> **EXERCISE DETAILS**:
Set down every entry word for word. Omit the pictures.
ENTRIES SHOWN Start Marker
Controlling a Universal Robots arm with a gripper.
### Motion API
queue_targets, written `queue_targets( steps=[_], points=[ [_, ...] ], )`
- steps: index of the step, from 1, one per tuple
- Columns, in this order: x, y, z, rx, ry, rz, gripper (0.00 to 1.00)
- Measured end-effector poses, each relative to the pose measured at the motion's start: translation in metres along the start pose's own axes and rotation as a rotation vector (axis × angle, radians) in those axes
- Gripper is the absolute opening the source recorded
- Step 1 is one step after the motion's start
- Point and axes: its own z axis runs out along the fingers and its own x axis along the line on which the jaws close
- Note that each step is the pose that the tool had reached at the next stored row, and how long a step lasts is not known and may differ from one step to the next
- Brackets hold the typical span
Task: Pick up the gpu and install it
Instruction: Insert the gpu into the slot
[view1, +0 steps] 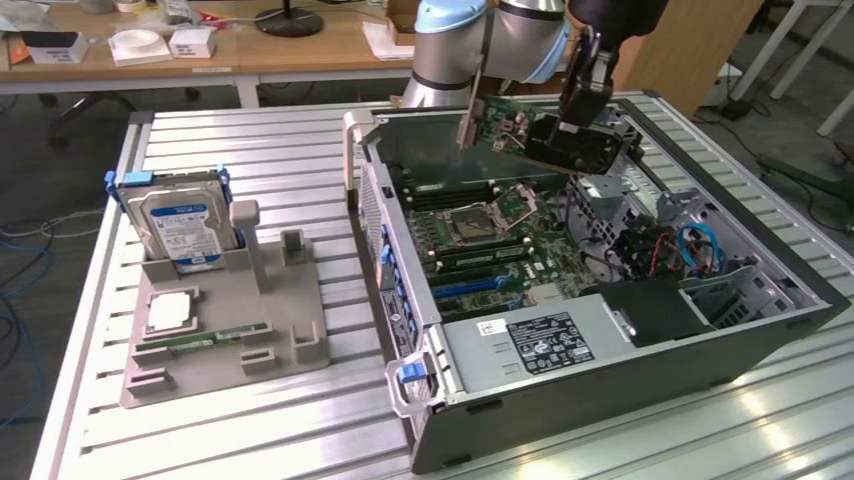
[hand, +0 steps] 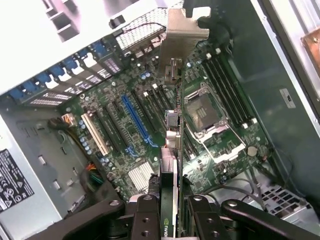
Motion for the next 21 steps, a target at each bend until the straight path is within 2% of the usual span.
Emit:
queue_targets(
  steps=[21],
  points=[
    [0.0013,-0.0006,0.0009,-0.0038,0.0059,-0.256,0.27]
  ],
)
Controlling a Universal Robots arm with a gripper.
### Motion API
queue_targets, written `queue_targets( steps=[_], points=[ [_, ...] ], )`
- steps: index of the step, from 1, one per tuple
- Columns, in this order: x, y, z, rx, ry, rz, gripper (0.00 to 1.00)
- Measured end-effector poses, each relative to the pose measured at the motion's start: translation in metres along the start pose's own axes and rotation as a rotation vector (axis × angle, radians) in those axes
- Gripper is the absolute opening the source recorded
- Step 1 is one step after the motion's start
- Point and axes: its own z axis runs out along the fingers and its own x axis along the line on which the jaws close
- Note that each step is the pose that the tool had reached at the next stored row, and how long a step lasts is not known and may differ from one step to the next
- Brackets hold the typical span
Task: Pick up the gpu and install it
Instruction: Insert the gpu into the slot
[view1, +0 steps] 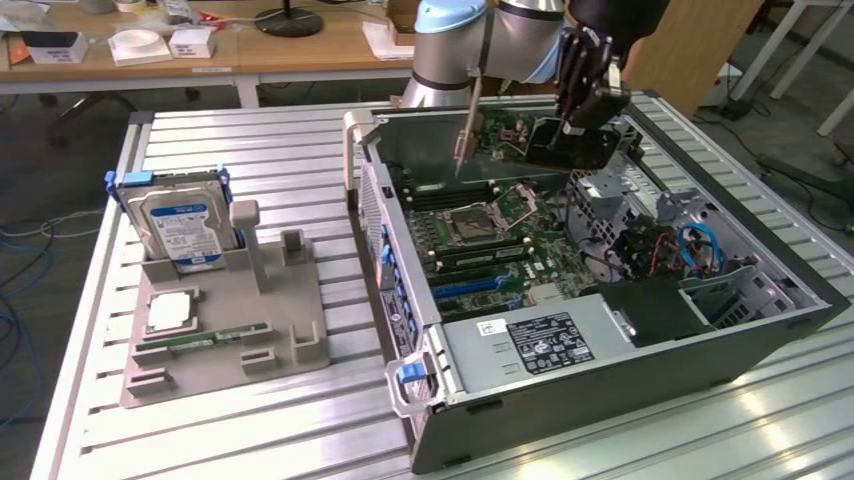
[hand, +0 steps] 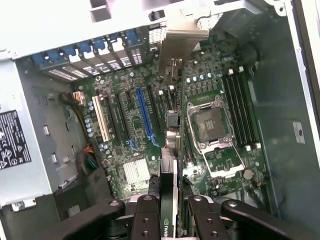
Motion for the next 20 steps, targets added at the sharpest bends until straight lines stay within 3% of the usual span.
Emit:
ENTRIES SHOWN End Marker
> **FINAL ANSWER**:
Controlling a Universal Robots arm with a gripper.
### Motion API
queue_targets, written `queue_targets( steps=[_], points=[ [_, ...] ], )`
- steps: index of the step, from 1, one per tuple
- Columns, in this order: x, y, z, rx, ry, rz, gripper (0.00 to 1.00)
- Measured end-effector poses, each relative to the pose measured at the motion's start: translation in metres along the start pose's own axes and rotation as a rotation vector (axis × angle, radians) in those axes
- Gripper is the absolute opening the source recorded
- Step 1 is one step after the motion's start
- Point and axes: its own z axis runs out along the fingers and its own x axis along the line on which the jaws close
- Note that each step is the pose that the tool had reached at the next stored row, and how long a step lasts is not known and may differ from one step to the next
- Brackets hold the typical span
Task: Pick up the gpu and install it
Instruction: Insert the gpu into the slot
[view1, +0 steps] 
[hand, +0 steps] 
Motion for the next 21 steps, a target at each bend until the straight path is within 2% of the usual span.
Emit:
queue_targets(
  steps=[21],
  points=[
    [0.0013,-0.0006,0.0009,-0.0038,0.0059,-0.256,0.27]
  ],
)
Controlling a Universal Robots arm with a gripper.
### Motion API
queue_targets, written `queue_targets( steps=[_], points=[ [_, ...] ], )`
- steps: index of the step, from 1, one per tuple
- Columns, in this order: x, y, z, rx, ry, rz, gripper (0.00 to 1.00)
- Measured end-effector poses, each relative to the pose measured at the motion's start: translation in metres along the start pose's own axes and rotation as a rotation vector (axis × angle, radians) in those axes
- Gripper is the absolute opening the source recorded
- Step 1 is one step after the motion's start
- Point and axes: its own z axis runs out along the fingers and its own x axis along the line on which the jaws close
- Note that each step is the pose that the tool had reached at the next stored row, and how long a step lasts is not known and may differ from one step to the next
- Brackets hold the typical span
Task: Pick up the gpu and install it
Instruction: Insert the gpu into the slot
[view1, +0 steps] 
[hand, +0 steps] 
Motion for the next 20 steps, targets added at the sharpest bends until straight lines stay within 3% of the usual span.
Emit:

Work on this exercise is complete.